O primeiro eclipse lunar total de 2026 está previsto para ocorrer na manhã desta terça-feira, 3 de março. O fenômeno, conhecido popularmente como Lua de Sangue, será visível em partes das Américas, da Ásia e da Oceania. No Brasil, entretanto, a observação será parcial e limitada em razão do horário e da posição da Lua no horizonte.
De acordo com dados astronômicos, o eclipse deve ocorrer entre 5h e 6h da manhã, no horário de Brasília. Nesse intervalo, a Lua estará muito próxima do horizonte oeste, prestes a se pôr. Essa condição reduz significativamente a possibilidade de observação plena do fenômeno em grande parte do território brasileiro.
Durante um eclipse lunar total, a Terra se posiciona entre o Sol e a Lua, fazendo com que o satélite natural atravesse a região mais escura da sombra terrestre, denominada umbra. Quando isso acontece, a Lua deixa de refletir a luz solar direta e passa a apresentar coloração avermelhada característica, fenômeno que motiva a denominação popular de Lua de Sangue.
Segundo o astrônomo Thiago Gonçalves, diretor do Observatório do Valongo, a visibilidade no Brasil será prejudicada tanto pelo horário quanto pela baixa altitude da Lua no momento do evento. Ele explica que, quando o eclipse começar a se tornar perceptível, o satélite já estará muito próximo do horizonte, o que dificulta a observação, especialmente em áreas urbanas com obstáculos visuais.

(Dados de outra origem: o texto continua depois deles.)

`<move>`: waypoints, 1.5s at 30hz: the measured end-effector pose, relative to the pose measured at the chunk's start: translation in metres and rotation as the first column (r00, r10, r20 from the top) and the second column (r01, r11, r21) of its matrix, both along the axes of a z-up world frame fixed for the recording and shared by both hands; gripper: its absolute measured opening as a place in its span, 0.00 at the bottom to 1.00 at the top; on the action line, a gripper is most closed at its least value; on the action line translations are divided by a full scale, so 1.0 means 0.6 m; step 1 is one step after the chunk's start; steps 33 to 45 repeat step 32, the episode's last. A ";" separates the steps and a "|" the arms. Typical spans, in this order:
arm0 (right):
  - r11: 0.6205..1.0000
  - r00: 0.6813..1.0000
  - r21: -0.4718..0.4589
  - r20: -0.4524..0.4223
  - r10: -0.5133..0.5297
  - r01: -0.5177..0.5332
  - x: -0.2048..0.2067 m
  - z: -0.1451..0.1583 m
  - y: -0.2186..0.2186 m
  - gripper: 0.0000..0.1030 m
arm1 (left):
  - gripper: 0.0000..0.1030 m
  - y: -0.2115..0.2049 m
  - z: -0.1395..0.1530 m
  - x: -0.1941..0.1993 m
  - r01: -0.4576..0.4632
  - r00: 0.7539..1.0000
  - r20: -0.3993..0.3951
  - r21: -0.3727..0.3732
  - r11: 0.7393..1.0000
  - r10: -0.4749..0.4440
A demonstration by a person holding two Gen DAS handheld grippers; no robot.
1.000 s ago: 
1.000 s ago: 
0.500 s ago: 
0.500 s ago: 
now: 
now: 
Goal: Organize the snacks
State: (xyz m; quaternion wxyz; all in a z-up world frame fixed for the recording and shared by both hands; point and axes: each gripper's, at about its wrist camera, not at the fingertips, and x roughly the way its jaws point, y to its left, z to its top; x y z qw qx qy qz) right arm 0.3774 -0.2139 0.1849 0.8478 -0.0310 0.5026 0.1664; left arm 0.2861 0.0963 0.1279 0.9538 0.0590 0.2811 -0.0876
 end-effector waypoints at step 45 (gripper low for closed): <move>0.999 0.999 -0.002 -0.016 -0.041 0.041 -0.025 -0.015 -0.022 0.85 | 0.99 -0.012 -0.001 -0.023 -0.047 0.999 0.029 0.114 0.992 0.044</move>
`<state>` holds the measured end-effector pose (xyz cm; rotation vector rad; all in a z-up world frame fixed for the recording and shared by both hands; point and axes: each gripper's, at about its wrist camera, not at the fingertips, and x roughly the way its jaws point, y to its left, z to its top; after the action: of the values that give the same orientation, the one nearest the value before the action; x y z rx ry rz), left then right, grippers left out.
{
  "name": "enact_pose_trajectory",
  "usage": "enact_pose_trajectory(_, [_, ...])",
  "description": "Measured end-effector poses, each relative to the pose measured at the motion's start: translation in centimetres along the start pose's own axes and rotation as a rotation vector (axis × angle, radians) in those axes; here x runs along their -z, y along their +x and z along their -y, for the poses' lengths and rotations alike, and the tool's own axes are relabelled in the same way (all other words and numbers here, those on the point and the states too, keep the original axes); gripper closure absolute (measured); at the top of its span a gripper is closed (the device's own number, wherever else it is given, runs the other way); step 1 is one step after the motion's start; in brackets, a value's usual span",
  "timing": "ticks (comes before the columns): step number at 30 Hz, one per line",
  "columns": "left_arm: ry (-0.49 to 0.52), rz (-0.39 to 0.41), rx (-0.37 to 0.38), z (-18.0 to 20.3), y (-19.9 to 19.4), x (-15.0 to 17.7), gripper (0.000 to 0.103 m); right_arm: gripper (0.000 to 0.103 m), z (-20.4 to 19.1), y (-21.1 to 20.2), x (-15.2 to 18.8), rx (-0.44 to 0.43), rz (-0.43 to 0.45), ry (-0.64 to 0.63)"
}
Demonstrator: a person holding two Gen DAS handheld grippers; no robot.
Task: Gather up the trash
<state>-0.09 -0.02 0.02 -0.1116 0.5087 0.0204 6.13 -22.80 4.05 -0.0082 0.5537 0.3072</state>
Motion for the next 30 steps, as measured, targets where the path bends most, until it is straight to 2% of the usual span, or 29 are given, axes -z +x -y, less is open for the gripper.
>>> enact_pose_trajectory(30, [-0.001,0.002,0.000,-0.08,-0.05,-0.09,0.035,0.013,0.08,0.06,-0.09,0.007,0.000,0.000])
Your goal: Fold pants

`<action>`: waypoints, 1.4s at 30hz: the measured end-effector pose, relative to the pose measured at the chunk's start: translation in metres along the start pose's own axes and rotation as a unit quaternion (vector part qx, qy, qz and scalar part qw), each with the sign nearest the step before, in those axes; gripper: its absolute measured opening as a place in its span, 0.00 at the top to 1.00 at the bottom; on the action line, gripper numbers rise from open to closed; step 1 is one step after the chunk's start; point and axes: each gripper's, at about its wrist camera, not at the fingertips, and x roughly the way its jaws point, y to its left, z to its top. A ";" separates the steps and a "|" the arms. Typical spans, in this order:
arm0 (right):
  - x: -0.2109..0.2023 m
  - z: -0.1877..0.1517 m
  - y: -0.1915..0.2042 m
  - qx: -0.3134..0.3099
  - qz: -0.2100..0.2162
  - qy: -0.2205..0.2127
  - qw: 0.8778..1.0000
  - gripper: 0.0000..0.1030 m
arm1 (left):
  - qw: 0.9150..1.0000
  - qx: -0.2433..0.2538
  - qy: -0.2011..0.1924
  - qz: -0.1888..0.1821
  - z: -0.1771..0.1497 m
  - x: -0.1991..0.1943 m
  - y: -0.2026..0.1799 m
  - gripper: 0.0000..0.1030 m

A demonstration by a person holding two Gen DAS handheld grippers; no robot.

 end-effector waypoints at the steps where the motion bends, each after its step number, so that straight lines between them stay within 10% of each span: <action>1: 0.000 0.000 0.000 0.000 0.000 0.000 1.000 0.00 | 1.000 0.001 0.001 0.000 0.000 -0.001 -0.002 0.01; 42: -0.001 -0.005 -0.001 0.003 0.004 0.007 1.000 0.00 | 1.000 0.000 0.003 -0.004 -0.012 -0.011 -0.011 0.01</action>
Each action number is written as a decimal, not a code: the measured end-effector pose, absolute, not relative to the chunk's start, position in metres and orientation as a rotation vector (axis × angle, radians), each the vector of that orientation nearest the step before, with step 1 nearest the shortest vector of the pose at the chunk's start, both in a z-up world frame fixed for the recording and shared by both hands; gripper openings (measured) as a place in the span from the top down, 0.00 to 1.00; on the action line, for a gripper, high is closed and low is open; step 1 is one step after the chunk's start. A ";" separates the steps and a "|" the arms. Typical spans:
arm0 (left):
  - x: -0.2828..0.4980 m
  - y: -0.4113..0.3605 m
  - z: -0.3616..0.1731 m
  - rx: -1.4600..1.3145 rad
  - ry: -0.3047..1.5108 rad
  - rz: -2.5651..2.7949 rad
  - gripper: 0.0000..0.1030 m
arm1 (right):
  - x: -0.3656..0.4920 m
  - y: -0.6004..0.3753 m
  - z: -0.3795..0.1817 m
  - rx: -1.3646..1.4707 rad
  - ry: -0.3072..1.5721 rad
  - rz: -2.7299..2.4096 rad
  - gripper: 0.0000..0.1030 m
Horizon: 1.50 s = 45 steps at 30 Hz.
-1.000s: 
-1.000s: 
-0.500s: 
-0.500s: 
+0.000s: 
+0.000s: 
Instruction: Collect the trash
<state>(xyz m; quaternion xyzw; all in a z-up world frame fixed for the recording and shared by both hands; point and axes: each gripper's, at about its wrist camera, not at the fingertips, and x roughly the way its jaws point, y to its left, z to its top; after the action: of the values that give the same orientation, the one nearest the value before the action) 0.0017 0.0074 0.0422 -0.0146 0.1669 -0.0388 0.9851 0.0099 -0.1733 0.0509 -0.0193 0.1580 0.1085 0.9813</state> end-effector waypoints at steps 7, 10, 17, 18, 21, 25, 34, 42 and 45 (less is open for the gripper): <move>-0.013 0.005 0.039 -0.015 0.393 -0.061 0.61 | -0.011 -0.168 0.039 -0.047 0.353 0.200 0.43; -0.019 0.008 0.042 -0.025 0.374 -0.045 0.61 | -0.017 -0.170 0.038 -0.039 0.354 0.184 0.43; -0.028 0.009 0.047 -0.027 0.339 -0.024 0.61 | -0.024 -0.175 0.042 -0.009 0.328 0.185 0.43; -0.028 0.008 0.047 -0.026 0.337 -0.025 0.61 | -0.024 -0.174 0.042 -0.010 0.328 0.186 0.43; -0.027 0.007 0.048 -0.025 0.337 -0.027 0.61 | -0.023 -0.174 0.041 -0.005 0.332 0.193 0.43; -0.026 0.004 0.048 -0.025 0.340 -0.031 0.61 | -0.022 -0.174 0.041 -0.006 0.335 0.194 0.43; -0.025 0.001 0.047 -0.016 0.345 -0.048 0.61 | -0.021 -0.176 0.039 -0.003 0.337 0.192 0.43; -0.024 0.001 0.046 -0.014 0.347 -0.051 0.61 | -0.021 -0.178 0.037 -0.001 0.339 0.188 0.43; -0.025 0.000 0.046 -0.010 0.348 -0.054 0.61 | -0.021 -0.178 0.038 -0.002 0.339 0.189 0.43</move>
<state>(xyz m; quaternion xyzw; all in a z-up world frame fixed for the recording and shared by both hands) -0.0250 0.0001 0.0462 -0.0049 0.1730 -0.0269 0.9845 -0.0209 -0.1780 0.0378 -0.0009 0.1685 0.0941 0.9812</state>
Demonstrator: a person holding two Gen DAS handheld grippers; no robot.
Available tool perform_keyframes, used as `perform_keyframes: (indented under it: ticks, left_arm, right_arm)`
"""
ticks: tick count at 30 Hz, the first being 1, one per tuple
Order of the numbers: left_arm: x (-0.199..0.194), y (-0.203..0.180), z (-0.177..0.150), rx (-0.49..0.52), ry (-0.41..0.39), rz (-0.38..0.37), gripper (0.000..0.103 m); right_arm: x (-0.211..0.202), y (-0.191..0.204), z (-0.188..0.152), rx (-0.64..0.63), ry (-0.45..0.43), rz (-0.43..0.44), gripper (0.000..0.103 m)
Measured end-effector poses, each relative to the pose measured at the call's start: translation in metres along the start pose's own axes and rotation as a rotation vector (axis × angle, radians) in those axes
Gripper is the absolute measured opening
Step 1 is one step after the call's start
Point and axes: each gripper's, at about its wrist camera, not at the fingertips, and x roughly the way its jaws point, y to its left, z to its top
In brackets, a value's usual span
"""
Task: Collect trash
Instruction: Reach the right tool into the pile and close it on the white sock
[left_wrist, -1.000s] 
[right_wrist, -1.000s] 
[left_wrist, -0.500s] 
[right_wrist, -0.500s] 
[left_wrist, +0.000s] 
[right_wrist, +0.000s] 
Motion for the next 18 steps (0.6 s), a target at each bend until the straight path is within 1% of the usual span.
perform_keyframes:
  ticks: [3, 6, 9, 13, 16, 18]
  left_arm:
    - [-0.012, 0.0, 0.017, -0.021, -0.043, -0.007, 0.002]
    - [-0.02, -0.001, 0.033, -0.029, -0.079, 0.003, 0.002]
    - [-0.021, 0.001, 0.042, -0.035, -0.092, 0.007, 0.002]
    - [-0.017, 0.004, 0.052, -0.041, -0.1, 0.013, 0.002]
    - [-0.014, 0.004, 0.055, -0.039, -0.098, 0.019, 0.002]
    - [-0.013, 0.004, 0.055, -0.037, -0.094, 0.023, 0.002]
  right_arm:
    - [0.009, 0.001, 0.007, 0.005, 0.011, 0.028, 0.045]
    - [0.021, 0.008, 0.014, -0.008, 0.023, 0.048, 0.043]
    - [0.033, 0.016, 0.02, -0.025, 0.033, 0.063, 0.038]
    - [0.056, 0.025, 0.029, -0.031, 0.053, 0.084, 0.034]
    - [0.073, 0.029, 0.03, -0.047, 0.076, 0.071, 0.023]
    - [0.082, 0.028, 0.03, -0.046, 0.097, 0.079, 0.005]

Ainda conforme o especialista, as regiões mais a oeste do país terão condições ligeiramente mais favoráveis. Estados como Acre e áreas do oeste do Amazonas poderão registrar parte do fenômeno antes do ocaso lunar. Mesmo nessas localidades, porém, a visualização será restrita a uma fração do evento total.
O melhor cenário de observação do eclipse lunar total de março de 2026 estará em regiões onde ainda for noite durante a fase total. Ilhas do Pacífico, como Nova Zelândia e Fiji, apresentam condições ideais para acompanhar todas as etapas do fenômeno, uma vez que a Lua permanecerá mais alta no céu durante o período de totalidade.
Em 2026, estão previstos quatro eclipses ao longo do ano. O primeiro ocorreu em 17 de fevereiro e foi um eclipse solar anular. O evento de 3 de março é o primeiro eclipse lunar total do calendário astronômico anual. Outros fenômenos ainda devem ocorrer nos meses seguintes, conforme cronograma divulgado por instituições científicas.
A coloração avermelhada observada durante o eclipse lunar total é resultado da interação da luz solar com a atmosfera terrestre. Quando a Terra bloqueia a luz direta do Sol, parte da luminosidade ainda consegue atravessar a atmosfera antes de alcançar a superfície lunar. Nesse percurso, ocorre o espalhamento da luz azul, permitindo que apenas os comprimentos de onda avermelhados atinjam a Lua.
Esse mesmo efeito óptico pode ser observado durante o nascer e o pôr do sol, quando o astro apresenta tonalidade mais avermelhada. Nesses momentos, a luz solar percorre uma camada maior da atmosfera terrestre, intensificando o espalhamento da luz azul e destacando os tons vermelhos e alaranjados.
Durante o eclipse lunar total, o processo ocorre de forma semelhante. A luz que chega à Lua é predominantemente vermelha devido à filtragem atmosférica. Como resultado, o satélite assume coloração que pode variar entre tons de cobre e vermelho escuro, dependendo das condições atmosféricas do momento.
Especialistas recomendam que interessados em observar o fenômeno busquem locais com horizonte oeste desobstruído, afastados de prédios, árvores e poluição luminosa. Mesmo com visibilidade parcial no Brasil, a observação pode ser realizada a olho nu, sem necessidade de equipamentos específicos, desde que as condições climáticas sejam favoráveis.
O eclipse lunar total é considerado um dos fenômenos astronômicos mais acessíveis ao público em geral, por não exigir proteção ocular específica, ao contrário dos eclipses solares. Ainda assim, a baixa altitude da Lua no momento previsto para o evento poderá limitar a experiência de observação em grande parte do país.